碧落海上,她從高空砸入平靜的海面,火焰卷起巨大的浪花讓潛伏的水魔蛇一哄而散,但那些金線如影隨形緊緊的纏上每一根羽翼,越想掙脫纏得越緊,迫使云瀟重新恢復人類的身體試圖快速離開,但金線的挪動似乎可以無視獵物的形態轉變,本是纏著雙翅的線立刻纏上了手臂,依然讓她失去平衡嗆了幾口海水,大口咳嗽著才好不容易跳出癱倒在水面上,短短幾分鐘的時間而已,她的身邊竟然團團圍繞著幾十個嚴陣以待的海軍戰士,而在她不足百米的地方,是一艘懸掛著海軍藍白色的軍艦正在巡航,甲板上刺目的燈“唰”的一下照在她身上,所有的火炮都轉了過來。

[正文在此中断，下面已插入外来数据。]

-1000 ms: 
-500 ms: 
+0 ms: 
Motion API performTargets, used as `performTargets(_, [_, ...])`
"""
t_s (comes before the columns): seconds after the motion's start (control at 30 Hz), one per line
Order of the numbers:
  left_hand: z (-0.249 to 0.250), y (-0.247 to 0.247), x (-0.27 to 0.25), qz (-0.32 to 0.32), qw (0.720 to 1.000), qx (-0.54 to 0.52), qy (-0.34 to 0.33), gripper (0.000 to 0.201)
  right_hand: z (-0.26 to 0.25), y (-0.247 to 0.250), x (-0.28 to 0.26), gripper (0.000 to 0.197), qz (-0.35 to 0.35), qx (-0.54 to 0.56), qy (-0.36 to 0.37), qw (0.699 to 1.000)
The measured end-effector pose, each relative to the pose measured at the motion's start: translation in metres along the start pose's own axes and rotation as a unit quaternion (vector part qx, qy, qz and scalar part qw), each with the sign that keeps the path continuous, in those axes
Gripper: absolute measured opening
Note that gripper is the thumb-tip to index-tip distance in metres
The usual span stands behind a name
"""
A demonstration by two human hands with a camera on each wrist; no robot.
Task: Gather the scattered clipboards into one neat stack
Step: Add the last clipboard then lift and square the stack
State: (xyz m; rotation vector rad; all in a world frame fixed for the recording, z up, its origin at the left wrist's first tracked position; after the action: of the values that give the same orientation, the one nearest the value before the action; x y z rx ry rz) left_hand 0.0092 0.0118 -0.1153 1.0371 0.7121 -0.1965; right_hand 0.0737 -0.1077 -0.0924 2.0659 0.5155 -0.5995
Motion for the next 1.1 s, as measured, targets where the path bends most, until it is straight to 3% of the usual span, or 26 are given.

“女人?”有人發出疑惑,不解的抬眼望了一下天空,推了一把身邊的隊友問道,“我看走眼了嗎?剛才是一只大鳥掉下來了吧?”
云瀟警惕的看著這群人,他們是人類的戰士,因為多年的海軍生涯而特意學習了可以在水面上自由行走的法術,不僅每個人都扣著鋒利的軍刀,手臂上還綁著一個锃亮的機械鐵盒,可以看到內部淡淡竄動的金色光芒,她又往軍艦上的火炮認真看過去,果不其然幽深的炮口內部也是如出一轍的金光在浮動,就是這些帶著“日冕之劍”的特殊武器,讓正在分神觀察海中水魔蛇的她被措手不及的打落!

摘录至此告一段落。